Translation Tribulations: CodeZapper

Showing posts with label CodeZapper. Show all posts

Feb 23, 2014

Cleaning up a crappy OCR job for translation

It's a sad fact in the professional work of translators that a lack of understanding on how to deal effectively with various PDF formats causes enormous loss of productivity and results which are not really fit for purpose. The aggressive insistence of many colleagues possessed of a dangerous Halbwissen on using half-baked methods and inappropriate tools contributes to the problem, but, bowing to the wisdom about arguing with fools, I now mostly sit back with a bemused and amused smile and watch the tribulations of those who believe in salvation by PDF import filters and cheap or free OCR. "TANSTAAFL" is a true as it ever was.

Just before the weekend I got an inquiry from an agency client I rather like. Nice people, good attitude, but struggling sometimes trying to find their way with technology despite some in-country "expert" training. This inquiry looked a bit like ripe fish at first glance. The smell got stronger after I was told that because the corporate end client had converted the PDF for their annual report and begun to edit the mess (and comment it heavily too) in the OCR file that this would be all there was to work with. It was a thoroughly appetizing sight when imported into a translation environment:

There are so many issues in that tossed salad of translation terror that I don't even know where to start describing them.

The screenshot above was in memoQ. How does it look in SDL Trados Studio? Often just as messy. In this case, this was the result in an older version of Studio:

SDL Trados Studio choked and refused to import the file!

I do have the latest version of SDL Trados Studio 2014, but unfortunately it's on a system that does not yet Microsoft Office, because I refuse to bow to Microsoft's insistence that I must buy a Portuguese version of that software. No MS Office, no file import in this case with SDL Trados Studio. memoQ fortunately has not needed MS Office to import its old file formats since the release of memoQ 6.0.

Ugly OCR trash like this file is all too common at this time of year, and as I am busy compiling the syllabus for the workshop I want to do on better living with well-used technology for legal and financial translators, I felt obliged to take this one on as a teaching example. It's actually not as bad as it looks. On the other hand, the best approach may not always be obvious, and the best solution for one document may not apply as well or at all to another.

My first approach was to use Dave Turner's CodeZapper macros. This isn't as straightforward as it used to be since I downgraded from Microsoft Office 2003 to later versions; for some reason the toolbar refuses to stay loaded between work sessions, and there's no way I can keep track of all the abbreviations for macros on it.

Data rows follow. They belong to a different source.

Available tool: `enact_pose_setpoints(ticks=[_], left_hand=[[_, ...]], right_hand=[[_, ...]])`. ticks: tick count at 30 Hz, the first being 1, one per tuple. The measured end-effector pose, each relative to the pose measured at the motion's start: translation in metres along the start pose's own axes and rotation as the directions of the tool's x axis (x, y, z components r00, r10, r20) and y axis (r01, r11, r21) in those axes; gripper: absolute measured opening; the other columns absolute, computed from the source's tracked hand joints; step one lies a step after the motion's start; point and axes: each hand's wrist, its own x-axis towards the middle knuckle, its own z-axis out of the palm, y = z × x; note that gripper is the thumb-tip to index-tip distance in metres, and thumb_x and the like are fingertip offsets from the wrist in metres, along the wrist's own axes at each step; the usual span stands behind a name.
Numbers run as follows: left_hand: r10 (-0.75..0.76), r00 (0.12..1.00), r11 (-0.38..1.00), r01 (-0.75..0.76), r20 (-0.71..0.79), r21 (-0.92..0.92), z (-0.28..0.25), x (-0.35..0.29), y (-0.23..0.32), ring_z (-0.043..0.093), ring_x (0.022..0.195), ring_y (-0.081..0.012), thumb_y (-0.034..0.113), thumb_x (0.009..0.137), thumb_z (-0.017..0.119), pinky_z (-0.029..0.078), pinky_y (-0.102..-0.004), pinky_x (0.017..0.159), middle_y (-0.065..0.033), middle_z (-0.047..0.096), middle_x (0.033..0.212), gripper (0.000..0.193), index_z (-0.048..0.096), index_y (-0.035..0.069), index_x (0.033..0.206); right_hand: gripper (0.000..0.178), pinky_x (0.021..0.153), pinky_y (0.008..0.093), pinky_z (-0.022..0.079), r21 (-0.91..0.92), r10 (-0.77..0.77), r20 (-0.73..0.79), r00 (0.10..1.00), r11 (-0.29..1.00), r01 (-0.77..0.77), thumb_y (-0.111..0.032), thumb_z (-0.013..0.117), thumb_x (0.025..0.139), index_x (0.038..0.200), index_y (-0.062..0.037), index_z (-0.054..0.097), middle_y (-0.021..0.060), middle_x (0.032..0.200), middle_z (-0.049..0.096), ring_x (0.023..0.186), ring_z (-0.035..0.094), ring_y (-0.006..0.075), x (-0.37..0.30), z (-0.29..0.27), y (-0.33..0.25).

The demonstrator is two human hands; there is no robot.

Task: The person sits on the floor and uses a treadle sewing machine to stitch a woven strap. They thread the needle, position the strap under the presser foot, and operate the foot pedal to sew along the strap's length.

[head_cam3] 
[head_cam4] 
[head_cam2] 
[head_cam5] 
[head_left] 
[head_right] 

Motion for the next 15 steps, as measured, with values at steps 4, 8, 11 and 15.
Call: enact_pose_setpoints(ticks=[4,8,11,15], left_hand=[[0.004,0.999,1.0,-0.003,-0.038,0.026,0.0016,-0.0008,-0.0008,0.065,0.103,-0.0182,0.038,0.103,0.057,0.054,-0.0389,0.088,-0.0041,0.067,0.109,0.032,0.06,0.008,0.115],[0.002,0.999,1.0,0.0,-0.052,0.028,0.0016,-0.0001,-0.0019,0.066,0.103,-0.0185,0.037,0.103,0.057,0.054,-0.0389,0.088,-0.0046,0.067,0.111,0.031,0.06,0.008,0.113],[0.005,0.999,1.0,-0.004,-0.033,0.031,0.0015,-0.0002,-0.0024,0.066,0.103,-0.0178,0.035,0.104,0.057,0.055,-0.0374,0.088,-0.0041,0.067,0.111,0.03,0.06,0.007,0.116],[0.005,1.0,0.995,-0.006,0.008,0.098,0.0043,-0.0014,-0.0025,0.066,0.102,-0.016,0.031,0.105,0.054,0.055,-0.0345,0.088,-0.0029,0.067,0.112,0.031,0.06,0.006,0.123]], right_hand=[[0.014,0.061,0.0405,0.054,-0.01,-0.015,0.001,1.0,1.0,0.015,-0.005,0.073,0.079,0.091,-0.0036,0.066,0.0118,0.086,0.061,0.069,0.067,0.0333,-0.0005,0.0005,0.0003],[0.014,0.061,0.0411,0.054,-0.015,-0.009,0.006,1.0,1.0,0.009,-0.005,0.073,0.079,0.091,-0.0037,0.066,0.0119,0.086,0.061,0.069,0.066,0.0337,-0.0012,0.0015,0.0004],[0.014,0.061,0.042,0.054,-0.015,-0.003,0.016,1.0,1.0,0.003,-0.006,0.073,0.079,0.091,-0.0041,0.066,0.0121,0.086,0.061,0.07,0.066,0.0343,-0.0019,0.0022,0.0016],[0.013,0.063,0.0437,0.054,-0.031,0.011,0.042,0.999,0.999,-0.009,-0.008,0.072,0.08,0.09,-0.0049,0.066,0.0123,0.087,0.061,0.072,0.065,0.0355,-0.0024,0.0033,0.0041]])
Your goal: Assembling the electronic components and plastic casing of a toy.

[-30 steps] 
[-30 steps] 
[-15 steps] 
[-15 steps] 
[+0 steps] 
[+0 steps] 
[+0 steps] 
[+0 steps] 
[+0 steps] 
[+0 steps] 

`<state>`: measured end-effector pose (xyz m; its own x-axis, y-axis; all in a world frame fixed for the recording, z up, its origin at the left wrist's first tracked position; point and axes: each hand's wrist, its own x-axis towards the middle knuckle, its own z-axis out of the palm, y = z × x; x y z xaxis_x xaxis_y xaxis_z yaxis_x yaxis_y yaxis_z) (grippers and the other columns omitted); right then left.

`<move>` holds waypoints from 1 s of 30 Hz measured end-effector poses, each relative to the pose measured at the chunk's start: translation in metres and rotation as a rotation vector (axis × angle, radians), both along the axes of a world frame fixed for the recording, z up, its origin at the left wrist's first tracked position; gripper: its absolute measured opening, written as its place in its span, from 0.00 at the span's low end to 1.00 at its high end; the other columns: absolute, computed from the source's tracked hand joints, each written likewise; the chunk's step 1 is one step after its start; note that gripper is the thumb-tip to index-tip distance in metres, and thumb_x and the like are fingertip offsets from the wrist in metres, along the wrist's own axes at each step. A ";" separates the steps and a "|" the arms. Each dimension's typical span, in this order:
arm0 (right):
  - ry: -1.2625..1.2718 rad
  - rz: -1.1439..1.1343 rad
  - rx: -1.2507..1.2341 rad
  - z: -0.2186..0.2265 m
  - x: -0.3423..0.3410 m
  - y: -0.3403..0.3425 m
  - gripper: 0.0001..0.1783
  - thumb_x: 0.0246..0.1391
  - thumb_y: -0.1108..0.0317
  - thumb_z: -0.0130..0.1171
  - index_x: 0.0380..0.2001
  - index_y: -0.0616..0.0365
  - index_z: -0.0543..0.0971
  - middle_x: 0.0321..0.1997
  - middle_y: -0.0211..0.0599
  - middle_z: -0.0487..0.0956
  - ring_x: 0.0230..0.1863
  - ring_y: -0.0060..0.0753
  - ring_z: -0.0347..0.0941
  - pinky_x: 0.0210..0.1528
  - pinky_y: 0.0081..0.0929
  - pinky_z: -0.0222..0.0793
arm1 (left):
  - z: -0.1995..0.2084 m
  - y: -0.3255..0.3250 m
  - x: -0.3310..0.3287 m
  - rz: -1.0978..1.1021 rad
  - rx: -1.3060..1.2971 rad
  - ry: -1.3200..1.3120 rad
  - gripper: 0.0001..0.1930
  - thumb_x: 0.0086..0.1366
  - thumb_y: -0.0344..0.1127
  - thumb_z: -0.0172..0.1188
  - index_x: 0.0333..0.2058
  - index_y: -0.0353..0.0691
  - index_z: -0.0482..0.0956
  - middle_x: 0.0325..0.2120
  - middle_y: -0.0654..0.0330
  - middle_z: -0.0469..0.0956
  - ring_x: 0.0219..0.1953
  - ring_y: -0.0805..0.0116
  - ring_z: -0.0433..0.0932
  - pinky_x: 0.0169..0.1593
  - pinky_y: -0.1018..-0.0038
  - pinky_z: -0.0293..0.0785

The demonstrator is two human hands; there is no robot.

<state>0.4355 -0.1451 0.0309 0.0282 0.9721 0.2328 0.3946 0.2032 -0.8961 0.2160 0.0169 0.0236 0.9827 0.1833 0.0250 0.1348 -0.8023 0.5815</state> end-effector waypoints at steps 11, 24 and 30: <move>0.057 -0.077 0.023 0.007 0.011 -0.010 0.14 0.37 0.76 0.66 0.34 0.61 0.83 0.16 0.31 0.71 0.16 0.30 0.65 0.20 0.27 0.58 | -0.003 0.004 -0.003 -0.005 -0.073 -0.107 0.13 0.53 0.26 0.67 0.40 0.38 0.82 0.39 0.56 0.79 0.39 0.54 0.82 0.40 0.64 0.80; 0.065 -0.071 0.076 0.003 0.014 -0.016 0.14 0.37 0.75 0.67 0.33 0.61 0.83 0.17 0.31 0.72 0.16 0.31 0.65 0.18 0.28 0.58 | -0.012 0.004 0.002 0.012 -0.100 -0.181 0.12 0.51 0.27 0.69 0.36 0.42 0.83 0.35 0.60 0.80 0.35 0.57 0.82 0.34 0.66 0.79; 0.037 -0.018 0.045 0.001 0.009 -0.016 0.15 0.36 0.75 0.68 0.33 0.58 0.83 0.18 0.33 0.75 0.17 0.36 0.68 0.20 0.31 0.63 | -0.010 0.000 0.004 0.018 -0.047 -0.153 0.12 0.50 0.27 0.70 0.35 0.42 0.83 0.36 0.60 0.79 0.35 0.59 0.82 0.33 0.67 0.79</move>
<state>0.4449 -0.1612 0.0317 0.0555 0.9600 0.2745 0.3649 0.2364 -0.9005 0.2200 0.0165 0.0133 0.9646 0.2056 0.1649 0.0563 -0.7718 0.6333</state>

I can't deal with anything more complicated than clicking the "CZL" option for "Code Zapper lite", which did a rather decent job on the heavy mess above:

But all was not quite as well as it seemed:

Text in the header and footer remained trashed, and the heavy use of comments and tabbed lists meant that there were plenty of legitimate tags to deal with which were just too confusing with the DVX-like mess of memoQ's default import and display for an RTF file.

So I went for a kinder, gentler approach. I changed my import filter settings in memoQ:

There is actually seldom any good reason to import an RTF or DOC file into memoQ using the default filter settings. And marking those two little checkboxes at the bottom often accomplishes much of what CodeZapper does. Sometimes less. A bit more in this case.

The header and footer texts were absolutely clean. Don't let the extra tags in this sample fool you: overall, there were fewer than in the code-zapped file. Now there are still a number of issues to be seen in the screenshot above, including paragraph breaks in the middle of a sentence and awful manual hyphenation (many instances of that in the whole text) and joys like badly placed comments and links which mess up the text and prevent term identification by the software:

Source editing features of memoQ (F2) enable issues like the two above to be dealt with easily:

After a bit of repair like this in the memoQ environment (where it is really much, much easier to fix the problems of bad comment and link placement), I copied the entire source text to the target to enable me to export a cleaner source text file. I then opened this file in Microsoft Word and used various search and replace operations to fix the bad hyphenation and other problems like excess spaces. Replacing the hyphens had to be done occurrence-by-occurrence, because the style of writing in German meant that there were many legitimate instances of hyphens followed by spaces.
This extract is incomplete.